CMD ["my-daemon", "--daemonize"]

The correct approach for a containerized process is running it in the foreground, the way most modern server software supports through an explicit flag or by being designed for containerized deployment from the outset, rather than relying on the traditional daemonization pattern that predates container-based deployment entirely:

CMD ["my-daemon", "--foreground"]

Multi-process containers and process supervisors

For genuinely legitimate cases requiring more than one process inside a single container, a process supervisor like supervisord or s6 can serve as PID 1, managing multiple child processes and only exiting itself if a sufficiently critical condition occurs:

[program:api]
command=node server.js

[program:worker]
command=node worker.js

CMD ["supervisord", "-c", "/etc/supervisor/supervisord.conf"]

This pattern works, but it is worth recognizing the trade-off explicitly: the container's health and lifecycle now depend on the supervisor's own logic for what counts as a fatal condition, which is an additional layer of indirection and configuration compared to the simpler, more directly observable one-process-per-container model that most container orchestration tooling and conventions are designed around.

Restart policies and main process exit

A container's restart policy reacts specifically to the main process exiting, which means understanding exactly what that process is, and what its exit actually represents, determines whether a restart policy behaves as intended:

docker run -d --restart=on-failure my-api

If the main process is a wrapper script that always exits cleanly regardless of whether the actual application work inside it succeeded or failed, a restart policy keyed on the wrapper's own exit code will never trigger a restart for an application-level failure that the wrapper itself swallowed and did not propagate as its own non-zero exit.

#!/bin/sh
node server.js
exit 0  # always exits 0, even if the node process above crashed

#!/bin/sh
node server.js
exit $?  # propagates the actual exit code of the wrapped process

Ensuring a wrapper script propagates the actual exit status of the process it wraps, rather than always reporting success unconditionally, is necessary for a restart policy to correctly react to the underlying application's real success or failure state.

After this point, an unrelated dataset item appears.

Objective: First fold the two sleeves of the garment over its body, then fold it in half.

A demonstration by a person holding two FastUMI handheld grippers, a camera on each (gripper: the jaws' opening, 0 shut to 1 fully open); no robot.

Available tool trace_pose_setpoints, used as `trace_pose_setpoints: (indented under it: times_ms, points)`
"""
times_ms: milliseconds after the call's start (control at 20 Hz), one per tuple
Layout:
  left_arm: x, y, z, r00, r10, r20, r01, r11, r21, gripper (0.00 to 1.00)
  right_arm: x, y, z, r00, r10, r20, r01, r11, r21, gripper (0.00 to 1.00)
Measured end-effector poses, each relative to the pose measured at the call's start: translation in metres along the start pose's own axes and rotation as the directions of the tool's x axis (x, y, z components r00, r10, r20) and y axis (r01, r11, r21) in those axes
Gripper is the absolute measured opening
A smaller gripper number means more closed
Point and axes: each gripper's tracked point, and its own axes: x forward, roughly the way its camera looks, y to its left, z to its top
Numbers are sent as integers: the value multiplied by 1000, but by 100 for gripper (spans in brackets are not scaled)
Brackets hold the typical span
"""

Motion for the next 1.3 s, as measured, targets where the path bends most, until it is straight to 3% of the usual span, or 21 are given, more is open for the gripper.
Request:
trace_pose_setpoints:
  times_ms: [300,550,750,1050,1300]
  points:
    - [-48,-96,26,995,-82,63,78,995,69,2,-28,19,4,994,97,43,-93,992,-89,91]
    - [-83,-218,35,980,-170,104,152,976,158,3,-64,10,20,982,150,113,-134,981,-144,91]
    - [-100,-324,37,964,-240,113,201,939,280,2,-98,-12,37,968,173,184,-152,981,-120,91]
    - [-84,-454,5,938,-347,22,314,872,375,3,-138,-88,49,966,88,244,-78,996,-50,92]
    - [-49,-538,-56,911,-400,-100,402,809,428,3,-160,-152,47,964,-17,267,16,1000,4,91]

Diagnosing why the main process exited

When a container stops unexpectedly, identifying exactly what its main process actually was, and what caused that specific process to exit, is the central question, since everything else (child processes, background work, supervisors) is secondary to this single, defining process:

docker inspect my-api --format '{{.Config.Cmd}} {{.State.ExitCode}}'

docker logs my-api --tail 50

Confirming the actual command configured as the container's entrypoint or command, alongside its reported exit code and recent log output, anchors the investigation directly on the one process whose behavior actually determines the container's own lifecycle.

Common mistakes

• Assuming a container stays running because some process inside it is still active, without confirming that process is actually the container's main, PID 1 process.
• Daemonizing a process inside a container using a traditional Unix forking pattern, causing the container to stop immediately after the foreground process exits despite the daemonized work continuing briefly elsewhere.
• Writing a wrapper script as the main process that always exits with a success code regardless of the wrapped application's actual outcome, breaking restart policies that depend on an accurate exit code.
• Adopting a multi-process supervisor pattern without recognizing the added indirection it introduces into how the container's lifecycle and health are actually determined.
• Investigating an unexpected container stop without first confirming exactly what command was configured as the container's actual main process.

A container's entire lifecycle is defined by its main process, not by whatever else happens to be running inside it at any given moment, and most confusion about containers stopping unexpectedly, or not stopping when expected, traces back to a mismatch between what a developer assumed was the tracked main process and what Docker actually configured as PID 1.